(PROBLEM DETAILS) The answer must be an exact restatement of all the data.

BEGIN RECORDS FOR THE EXERCISE

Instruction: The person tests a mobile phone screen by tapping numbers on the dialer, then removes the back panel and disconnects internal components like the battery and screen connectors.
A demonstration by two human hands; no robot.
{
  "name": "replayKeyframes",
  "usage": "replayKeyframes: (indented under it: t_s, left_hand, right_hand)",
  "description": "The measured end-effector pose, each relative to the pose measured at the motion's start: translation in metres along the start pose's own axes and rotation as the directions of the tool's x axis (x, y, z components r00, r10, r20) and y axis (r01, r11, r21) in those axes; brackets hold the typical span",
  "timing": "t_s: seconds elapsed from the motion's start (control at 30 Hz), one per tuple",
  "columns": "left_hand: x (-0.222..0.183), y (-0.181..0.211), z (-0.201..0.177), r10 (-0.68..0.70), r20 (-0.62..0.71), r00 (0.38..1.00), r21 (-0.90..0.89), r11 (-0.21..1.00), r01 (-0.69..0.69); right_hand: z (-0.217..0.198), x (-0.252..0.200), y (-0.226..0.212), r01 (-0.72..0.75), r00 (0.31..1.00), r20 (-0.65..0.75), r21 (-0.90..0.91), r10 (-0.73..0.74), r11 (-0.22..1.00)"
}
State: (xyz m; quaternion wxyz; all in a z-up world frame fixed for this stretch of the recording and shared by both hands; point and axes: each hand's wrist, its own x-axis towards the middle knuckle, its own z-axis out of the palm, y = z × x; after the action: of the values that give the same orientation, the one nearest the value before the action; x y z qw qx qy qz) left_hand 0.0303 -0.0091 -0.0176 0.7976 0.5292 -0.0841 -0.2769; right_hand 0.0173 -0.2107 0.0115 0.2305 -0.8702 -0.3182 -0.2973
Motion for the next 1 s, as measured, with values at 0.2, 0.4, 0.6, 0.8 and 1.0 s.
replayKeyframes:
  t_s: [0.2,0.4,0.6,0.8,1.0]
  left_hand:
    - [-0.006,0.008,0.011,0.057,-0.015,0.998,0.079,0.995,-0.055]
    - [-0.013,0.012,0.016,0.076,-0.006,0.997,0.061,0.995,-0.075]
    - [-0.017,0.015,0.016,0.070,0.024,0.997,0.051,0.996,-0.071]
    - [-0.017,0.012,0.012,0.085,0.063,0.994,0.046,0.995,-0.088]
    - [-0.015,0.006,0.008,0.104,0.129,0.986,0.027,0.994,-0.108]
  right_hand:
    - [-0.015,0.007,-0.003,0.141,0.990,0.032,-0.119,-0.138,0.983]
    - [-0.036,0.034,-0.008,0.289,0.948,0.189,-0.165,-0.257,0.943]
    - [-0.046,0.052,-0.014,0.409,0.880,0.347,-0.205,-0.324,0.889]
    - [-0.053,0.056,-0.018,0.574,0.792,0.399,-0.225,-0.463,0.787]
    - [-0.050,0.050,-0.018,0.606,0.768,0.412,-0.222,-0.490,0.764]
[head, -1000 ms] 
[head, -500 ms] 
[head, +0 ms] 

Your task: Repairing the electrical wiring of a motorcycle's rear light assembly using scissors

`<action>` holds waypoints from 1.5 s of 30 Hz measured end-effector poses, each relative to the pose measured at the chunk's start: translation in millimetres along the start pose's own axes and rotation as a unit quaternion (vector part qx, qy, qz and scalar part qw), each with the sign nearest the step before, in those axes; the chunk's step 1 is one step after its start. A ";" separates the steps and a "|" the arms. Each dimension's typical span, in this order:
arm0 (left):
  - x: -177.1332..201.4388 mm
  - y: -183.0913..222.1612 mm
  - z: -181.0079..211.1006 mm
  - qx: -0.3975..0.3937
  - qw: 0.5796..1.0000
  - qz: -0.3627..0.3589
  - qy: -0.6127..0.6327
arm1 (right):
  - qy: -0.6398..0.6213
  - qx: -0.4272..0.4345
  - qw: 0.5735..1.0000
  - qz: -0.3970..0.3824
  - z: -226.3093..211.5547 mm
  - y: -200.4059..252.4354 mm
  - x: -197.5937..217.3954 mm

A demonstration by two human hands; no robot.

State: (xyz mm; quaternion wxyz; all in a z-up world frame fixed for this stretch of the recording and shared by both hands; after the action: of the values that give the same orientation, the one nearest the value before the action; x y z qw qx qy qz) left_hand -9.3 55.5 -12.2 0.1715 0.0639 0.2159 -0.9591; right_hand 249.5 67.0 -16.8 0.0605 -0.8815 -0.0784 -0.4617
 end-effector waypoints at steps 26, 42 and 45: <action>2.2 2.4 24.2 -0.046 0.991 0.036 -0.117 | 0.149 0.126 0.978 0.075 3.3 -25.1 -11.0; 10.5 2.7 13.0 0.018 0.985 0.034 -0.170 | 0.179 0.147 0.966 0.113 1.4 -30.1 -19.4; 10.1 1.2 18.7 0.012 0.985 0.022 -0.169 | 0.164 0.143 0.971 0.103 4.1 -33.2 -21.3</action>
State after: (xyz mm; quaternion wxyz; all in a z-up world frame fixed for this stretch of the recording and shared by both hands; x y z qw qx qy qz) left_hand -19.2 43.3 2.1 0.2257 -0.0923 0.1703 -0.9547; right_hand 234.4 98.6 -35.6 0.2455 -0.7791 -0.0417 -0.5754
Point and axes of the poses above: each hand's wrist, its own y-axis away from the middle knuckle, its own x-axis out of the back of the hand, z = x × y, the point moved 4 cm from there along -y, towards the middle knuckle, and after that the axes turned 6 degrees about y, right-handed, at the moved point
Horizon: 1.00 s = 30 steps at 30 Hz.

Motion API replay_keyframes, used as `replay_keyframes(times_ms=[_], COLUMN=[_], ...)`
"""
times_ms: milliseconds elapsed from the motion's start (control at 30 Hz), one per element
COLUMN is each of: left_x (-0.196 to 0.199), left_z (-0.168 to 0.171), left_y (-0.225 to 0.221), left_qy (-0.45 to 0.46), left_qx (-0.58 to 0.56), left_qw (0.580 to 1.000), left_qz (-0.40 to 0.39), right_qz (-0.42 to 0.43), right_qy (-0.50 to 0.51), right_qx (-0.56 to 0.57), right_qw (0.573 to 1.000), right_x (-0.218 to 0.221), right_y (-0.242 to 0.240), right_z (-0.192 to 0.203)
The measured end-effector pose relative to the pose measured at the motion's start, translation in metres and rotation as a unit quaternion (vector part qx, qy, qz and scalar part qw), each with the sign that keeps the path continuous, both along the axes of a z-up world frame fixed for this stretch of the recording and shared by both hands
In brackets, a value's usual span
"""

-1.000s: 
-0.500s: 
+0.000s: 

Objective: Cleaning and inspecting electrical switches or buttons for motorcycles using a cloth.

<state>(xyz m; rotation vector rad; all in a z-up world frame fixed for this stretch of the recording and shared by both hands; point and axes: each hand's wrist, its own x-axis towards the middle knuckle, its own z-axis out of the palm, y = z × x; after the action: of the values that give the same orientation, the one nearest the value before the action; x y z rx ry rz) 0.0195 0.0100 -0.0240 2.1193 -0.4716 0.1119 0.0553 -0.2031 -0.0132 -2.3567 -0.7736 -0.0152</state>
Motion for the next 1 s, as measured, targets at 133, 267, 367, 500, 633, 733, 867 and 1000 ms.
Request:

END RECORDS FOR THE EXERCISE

(ANSWER FOR THIS EXERCISE)
Instruction: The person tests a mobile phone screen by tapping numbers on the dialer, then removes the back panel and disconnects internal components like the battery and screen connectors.
A demonstration by two human hands; no robot.
{
  "name": "replayKeyframes",
  "usage": "replayKeyframes: (indented under it: t_s, left_hand, right_hand)",
  "description": "The measured end-effector pose, each relative to the pose measured at the motion's start: translation in metres along the start pose's own axes and rotation as the directions of the tool's x axis (x, y, z components r00, r10, r20) and y axis (r01, r11, r21) in those axes; brackets hold the typical span",
  "timing": "t_s: seconds elapsed from the motion's start (control at 30 Hz), one per tuple",
  "columns": "left_hand: x (-0.222..0.183), y (-0.181..0.211), z (-0.201..0.177), r10 (-0.68..0.70), r20 (-0.62..0.71), r00 (0.38..1.00), r21 (-0.90..0.89), r11 (-0.21..1.00), r01 (-0.69..0.69); right_hand: z (-0.217..0.198), x (-0.252..0.200), y (-0.226..0.212), r01 (-0.72..0.75), r00 (0.31..1.00), r20 (-0.65..0.75), r21 (-0.90..0.91), r10 (-0.73..0.74), r11 (-0.22..1.00)"
}
State: (xyz m; quaternion wxyz; all in a z-up world frame fixed for this stretch of the recording and shared by both hands; point and axes: each hand's wrist, its own x-axis towards the middle knuckle, its own z-axis out of the palm, y = z × x; after the action: of the values that give the same orientation, the one nearest the value before the action; x y z qw qx qy qz) left_hand 0.0303 -0.0091 -0.0176 0.7976 0.5292 -0.0841 -0.2769; right_hand 0.0173 -0.2107 0.0115 0.2305 -0.8702 -0.3182 -0.2973
Motion for the next 1 s, as measured, with values at 0.2, 0.4, 0.6, 0.8 and 1.0 s.
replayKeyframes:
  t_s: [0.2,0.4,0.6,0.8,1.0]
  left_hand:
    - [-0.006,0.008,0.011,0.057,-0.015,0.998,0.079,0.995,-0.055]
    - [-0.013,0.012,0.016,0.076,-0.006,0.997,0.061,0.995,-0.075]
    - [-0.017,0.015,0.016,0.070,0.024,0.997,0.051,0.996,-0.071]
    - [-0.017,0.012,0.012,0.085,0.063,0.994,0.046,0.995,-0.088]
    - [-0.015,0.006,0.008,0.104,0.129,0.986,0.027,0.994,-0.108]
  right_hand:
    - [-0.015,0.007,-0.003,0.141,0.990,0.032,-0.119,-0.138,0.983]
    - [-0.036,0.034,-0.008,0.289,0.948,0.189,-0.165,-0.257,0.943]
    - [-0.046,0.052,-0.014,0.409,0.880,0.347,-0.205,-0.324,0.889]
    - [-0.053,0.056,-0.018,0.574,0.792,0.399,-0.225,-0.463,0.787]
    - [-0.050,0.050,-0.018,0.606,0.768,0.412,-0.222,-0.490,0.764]
[head, -1000 ms] 
[head, -500 ms] 
[head, +0 ms] 

Your task: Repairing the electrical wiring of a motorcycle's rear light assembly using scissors

`<action>` holds waypoints from 1.5 s of 30 Hz measured end-effector poses, each relative to the pose measured at the chunk's start: translation in millimetres along the start pose's own axes and rotation as a unit quaternion (vector part qx, qy, qz and scalar part qw), each with the sign nearest the step before, in those axes; the chunk's step 1 is one step after its start. A ";" separates the steps and a "|" the arms. Each dimension's typical span, in this order:
arm0 (left):
  - x: -177.1332..201.4388 mm
  - y: -183.0913..222.1612 mm
  - z: -181.0079..211.1006 mm
  - qx: -0.3975..0.3937
  - qw: 0.5796..1.0000
  - qz: -0.3627..0.3589
  - qy: -0.6127..0.6327
arm1 (right):
  - qy: -0.6398..0.6213
  - qx: -0.4272..0.4345
  - qw: 0.5735..1.0000
  - qz: -0.3970..0.3824
  - z: -226.3093..211.5547 mm
  - y: -200.4059..252.4354 mm
  - x: -197.5937..217.3954 mm

A demonstration by two human hands; no robot.

State: (xyz mm; quaternion wxyz; all in a z-up world frame fixed for this stretch of the recording and shared by both hands; after the action: of the values that give the same orientation, the one nearest the value before the action; x y z qw qx qy qz) left_hand -9.3 55.5 -12.2 0.1715 0.0639 0.2159 -0.9591; right_hand 249.5 67.0 -16.8 0.0605 -0.8815 -0.0784 -0.4617
 end-effector waypoints at steps 26, 42 and 45: <action>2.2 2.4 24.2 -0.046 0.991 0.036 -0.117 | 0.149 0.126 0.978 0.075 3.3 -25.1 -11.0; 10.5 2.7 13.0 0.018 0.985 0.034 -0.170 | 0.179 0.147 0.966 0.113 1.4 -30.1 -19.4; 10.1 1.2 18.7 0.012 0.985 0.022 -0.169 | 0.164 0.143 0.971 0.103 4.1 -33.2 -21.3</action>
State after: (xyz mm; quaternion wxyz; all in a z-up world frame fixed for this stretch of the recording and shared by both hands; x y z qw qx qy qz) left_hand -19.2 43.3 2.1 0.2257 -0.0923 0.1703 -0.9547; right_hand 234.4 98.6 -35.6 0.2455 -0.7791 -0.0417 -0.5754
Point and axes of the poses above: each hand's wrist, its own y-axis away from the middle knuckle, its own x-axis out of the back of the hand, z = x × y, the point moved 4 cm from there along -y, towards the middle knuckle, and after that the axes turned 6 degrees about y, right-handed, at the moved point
Horizon: 1.00 s = 30 steps at 30 Hz.

Motion API replay_keyframes, used as `replay_keyframes(times_ms=[_], COLUMN=[_], ...)`
"""
times_ms: milliseconds elapsed from the motion's start (control at 30 Hz), one per element
COLUMN is each of: left_x (-0.196 to 0.199), left_z (-0.168 to 0.171), left_y (-0.225 to 0.221), left_qy (-0.45 to 0.46), left_qx (-0.58 to 0.56), left_qw (0.580 to 1.000), left_qz (-0.40 to 0.39), right_qz (-0.42 to 0.43), right_qy (-0.50 to 0.51), right_qx (-0.56 to 0.57), right_qw (0.573 to 1.000), right_x (-0.218 to 0.221), right_y (-0.242 to 0.240), right_z (-0.192 to 0.203)
The measured end-effector pose relative to the pose measured at the motion's start, translation in metres and rotation as a unit quaternion (vector part qx, qy, qz and scalar part qw), each with the sign that keeps the path continuous, both along the axes of a z-up world frame fixed for this stretch of the recording and shared by both hands
In brackets, a value's usual span
"""

-1.000s: 
-0.500s: 
+0.000s: 

Objective: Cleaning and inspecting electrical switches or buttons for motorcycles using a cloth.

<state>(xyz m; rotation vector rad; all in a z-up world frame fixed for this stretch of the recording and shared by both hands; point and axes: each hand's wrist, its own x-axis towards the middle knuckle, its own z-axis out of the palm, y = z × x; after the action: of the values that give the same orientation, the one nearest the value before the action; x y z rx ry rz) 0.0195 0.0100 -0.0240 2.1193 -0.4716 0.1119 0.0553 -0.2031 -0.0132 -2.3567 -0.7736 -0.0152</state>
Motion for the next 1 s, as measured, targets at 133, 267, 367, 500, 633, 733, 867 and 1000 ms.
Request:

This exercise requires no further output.